Your goal: Each line from the opening of the listing below through the line that contains "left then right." is to be output exactly as written.

Source material:
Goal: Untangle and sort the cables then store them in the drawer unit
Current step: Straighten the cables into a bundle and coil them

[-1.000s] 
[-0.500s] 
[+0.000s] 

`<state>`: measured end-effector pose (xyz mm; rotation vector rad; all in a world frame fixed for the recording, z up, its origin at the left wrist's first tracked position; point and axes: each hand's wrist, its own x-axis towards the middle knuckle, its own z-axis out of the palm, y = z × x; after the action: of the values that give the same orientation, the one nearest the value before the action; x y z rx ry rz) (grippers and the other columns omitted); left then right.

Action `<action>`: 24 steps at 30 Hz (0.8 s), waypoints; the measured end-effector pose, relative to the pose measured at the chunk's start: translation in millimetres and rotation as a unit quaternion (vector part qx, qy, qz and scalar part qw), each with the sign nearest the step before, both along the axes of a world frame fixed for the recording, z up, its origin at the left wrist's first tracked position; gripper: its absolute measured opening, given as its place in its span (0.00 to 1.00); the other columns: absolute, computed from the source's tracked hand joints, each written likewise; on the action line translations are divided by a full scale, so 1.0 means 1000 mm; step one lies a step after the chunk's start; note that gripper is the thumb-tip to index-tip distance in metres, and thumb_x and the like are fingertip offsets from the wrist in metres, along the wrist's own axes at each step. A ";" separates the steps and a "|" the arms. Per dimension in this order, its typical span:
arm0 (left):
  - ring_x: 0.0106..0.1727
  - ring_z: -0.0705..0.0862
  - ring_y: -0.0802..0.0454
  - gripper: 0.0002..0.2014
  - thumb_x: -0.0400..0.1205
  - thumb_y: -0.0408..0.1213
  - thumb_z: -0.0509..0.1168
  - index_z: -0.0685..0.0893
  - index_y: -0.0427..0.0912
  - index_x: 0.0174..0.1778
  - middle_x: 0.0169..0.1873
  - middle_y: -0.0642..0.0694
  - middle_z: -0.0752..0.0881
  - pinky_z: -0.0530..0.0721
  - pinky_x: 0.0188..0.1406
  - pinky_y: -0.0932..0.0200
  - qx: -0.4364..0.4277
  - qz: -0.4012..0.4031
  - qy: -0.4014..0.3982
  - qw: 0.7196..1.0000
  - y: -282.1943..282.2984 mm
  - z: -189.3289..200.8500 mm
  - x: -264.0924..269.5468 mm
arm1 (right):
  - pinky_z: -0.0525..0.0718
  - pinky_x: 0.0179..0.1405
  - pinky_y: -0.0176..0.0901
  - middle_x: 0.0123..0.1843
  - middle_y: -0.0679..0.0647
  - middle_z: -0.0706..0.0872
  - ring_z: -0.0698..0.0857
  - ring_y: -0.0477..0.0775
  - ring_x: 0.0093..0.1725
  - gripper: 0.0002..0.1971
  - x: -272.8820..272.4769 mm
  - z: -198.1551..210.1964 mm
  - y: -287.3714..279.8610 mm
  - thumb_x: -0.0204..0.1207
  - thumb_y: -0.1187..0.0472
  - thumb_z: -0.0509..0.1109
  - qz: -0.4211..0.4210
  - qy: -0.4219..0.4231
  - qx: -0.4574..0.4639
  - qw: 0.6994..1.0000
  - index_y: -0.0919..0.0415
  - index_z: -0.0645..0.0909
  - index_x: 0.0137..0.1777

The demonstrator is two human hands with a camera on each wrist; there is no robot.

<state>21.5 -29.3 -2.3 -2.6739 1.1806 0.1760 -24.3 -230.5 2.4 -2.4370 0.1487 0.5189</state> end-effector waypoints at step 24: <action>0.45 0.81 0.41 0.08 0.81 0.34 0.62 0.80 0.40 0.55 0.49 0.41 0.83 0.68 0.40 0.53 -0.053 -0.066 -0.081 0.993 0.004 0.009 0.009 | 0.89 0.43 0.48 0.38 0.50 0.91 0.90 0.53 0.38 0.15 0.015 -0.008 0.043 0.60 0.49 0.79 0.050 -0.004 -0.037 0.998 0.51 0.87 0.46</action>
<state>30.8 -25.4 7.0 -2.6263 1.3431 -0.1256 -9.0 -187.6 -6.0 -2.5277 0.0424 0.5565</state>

Task result:
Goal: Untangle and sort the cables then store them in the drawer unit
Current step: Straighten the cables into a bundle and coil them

[-1.000s] 
[-0.500s] 
[+0.000s] 

`<state>`: measured end-effector pose (xyz mm; rotation vector rad; all in a world frame fixed for the recording, z up, its origin at the left wrist's first tracked position; point and axes: each hand's wrist, its own x-axis towards the middle knuckle, its own z-axis out of the palm, y = z × x; after the action: of the values that give the same orientation, the one nearest the value before the action; x y z rx ry rz) (grippers and the other columns omitted); left then right.

There is no more to add to the answer.